Sorry it took me a while to get to the next part of my series up. My internet was down all day, and I had to pick my father up at the airport, so I couldn’t do anything. But I will today.
So, today’s topic, local DECs. Of course, there has already been a lot of talk about problems at the state level. But are the local DECs any better off than the state? Well, some might be and some might not be. It is really a case-by-case basis.
But even so, there are a few fundamental changes that we can institute in our local DECs to help them become more productive, besides the obvious idea of getting all the DECs technically up-to-date.
It has been the practice of DECs to have precinct committee members. Of course, these are the rules of the party and we have to have these members, and I am all fine with that. The problem is that the DEC tells these people to go “walk their precinct” and to get their specific precinct to vote on Election Day.
Ok, that sounds nice, but here is the problem. When I lived in Orange County, I lived in a precinct in Windermere, a very Republican precinct. Therefore, if I “walked my precinct”, it wouldn’t have made a difference. On the other hand, I am sure that there are vital precincts in Orange County that don’t have a DEC member. Do those precincts get ignored?
Instead of telling people to target their precincts, we need to come up with a better plan that would include a larger area, more precincts and more volunteers. If we were to use political subdivisions in some of these counties (like county commission seats), it would be easier and more productive to organize Democrats. Some counties have already done this, but not all.
In fact, relying only on precinct committee members to target only their precinct really only helps in a large, Democratic county, like Cook County in Illinois, where nearly every precinct does have a precinct committee person.
A second issue that I feel needs to be addressed is the communication between the State Party and the local DECs. Going into each election cycle, the Florida Democratic Party should work with the local parties to see what they need, which races they are targeting, and so on. The FDP should also let the DECs know which races that they intend on targeting, so that resources for those races on both the county, state and campaign level can be maximized. Again, this happens in some counties, but not all.
Third, we need to make sure that we have transparency between the DEC’s officers and the membership of the DEC. In recent years we have seen some DEC chairs involved in lobbying efforts that sometimes contradicts what they are supposed to do as DEC chair. For example, there have been some stories of DEC chairs working with, lets day, County Mayors who are Republicans on certain issues. And time after time, the local DEC would fail to produce a quality candidate to run against that GOP Mayor. I wonder why?
Therefore, I feel that we need to put into our bylaws tough disclosure rules regarding the political lobbying activities of these DEC officers. As far as I am concerned, the only people who these DEC officers should be lobbying for are Democratic candidates and the Democratic Party.
Fourth, we need to change the rules that all officers of the DECs are elected to only two-year terms. A four-year term for a county party position is just to damn long.
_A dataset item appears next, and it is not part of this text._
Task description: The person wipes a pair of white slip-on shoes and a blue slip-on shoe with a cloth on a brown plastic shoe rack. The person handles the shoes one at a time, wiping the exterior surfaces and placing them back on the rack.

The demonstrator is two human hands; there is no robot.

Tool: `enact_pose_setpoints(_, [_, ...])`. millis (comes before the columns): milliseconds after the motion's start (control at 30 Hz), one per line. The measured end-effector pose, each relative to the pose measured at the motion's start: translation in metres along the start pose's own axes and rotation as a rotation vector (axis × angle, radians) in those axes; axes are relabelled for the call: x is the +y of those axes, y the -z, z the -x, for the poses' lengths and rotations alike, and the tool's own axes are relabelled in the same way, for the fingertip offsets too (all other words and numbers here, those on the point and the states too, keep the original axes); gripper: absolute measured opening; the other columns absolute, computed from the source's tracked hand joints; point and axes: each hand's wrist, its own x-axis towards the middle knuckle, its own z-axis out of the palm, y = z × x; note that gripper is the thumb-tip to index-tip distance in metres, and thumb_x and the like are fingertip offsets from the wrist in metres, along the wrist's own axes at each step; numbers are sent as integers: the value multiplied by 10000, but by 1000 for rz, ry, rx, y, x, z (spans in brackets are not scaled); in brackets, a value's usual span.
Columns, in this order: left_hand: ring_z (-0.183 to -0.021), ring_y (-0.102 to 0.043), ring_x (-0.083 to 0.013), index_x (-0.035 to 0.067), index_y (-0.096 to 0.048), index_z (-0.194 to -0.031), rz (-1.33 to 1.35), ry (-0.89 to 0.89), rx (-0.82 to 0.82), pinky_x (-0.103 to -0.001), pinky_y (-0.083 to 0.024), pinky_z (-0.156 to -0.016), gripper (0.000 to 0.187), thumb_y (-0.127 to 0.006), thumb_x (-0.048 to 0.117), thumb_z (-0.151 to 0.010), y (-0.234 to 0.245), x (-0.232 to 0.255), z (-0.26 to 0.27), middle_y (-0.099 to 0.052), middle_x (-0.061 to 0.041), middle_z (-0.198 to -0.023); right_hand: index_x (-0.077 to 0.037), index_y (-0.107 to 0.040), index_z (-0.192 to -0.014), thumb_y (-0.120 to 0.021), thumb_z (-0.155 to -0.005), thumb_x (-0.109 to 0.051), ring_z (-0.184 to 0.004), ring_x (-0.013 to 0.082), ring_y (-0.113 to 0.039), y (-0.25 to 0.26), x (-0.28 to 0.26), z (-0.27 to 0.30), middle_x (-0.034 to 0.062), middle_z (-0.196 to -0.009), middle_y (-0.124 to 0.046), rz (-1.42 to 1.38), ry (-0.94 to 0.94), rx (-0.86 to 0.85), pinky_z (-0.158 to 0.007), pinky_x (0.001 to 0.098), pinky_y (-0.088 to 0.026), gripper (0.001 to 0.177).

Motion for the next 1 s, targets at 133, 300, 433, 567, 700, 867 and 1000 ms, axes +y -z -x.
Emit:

And if we have an election cycle like we just did, it is wrong to force a DEC to do the messy work of removing and replacing officers instead of just electing new leadership. This process should make it easier and less painful to all parties involved.
There are many other small issues that can be addressed as well, but I think that most of those are on a county-by-county basis. Still, there are some people who even have more radical ideas on how to change our political structure at the local level.
In a recent post by Mario Piscatella (which was also a response to one of my earlier posts), he advocated having Democratic Party staffers for each of the 67 counties in the State of Florida. While this sounds like a good idea, it is both fiscally and logically reckless. First, the cost of this program for the next two years, if we were to pay staffers $2,000 a month (which is pretty much the industry minimum for staffers), would cost the Florida Democratic Party $3.1 million.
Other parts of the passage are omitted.